Work task. What is needed is an exact copy of the line where "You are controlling" appears plus every later line in the material.

Data below.
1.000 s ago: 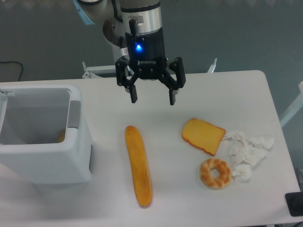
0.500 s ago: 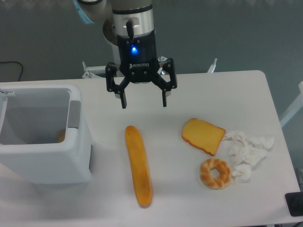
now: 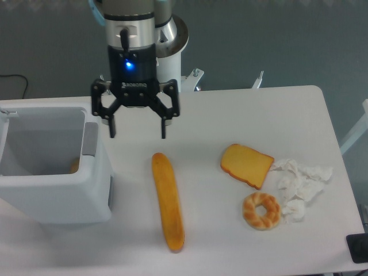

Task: Close the trash can
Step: 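Move the gripper over the white trash bin and up past it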

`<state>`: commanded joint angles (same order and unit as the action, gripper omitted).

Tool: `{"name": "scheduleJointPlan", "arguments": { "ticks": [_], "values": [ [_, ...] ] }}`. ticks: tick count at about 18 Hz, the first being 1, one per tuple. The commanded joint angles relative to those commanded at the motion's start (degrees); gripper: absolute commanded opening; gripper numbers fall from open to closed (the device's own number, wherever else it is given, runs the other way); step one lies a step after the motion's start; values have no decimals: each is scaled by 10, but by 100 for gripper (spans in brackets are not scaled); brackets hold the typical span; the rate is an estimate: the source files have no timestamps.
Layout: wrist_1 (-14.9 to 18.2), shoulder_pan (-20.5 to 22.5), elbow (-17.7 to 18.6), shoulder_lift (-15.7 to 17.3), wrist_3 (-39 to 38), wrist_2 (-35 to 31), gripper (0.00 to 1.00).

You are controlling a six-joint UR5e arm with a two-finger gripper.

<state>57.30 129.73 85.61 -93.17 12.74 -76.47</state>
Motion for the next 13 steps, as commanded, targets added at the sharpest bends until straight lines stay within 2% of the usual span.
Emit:
{"name": "scheduleJointPlan", "arguments": {
  "ticks": [2, 5, 7, 11, 13],
  "values": [
    [0, -2, 0, 5, 1, 3, 100],
    [1, -32, 6, 11, -1, 40, 100],
    [1, -37, 4, 17, -3, 60, 100],
    [1, -42, -3, 30, -54, 127, 100],
    [1, -43, -7, 38, -58, 129, 100]
  ]
}}
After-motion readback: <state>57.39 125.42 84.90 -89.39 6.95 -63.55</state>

Task output.
You are controlling a six-joint UR5e arm with a two-finger gripper.

<state>57.30 129.73 85.61 -93.17 12.74 -76.47</state>
Motion for the next 13 steps, as commanded, targets added at the sharpest bends until straight lines stay within 2% of the usual span.
Emit:
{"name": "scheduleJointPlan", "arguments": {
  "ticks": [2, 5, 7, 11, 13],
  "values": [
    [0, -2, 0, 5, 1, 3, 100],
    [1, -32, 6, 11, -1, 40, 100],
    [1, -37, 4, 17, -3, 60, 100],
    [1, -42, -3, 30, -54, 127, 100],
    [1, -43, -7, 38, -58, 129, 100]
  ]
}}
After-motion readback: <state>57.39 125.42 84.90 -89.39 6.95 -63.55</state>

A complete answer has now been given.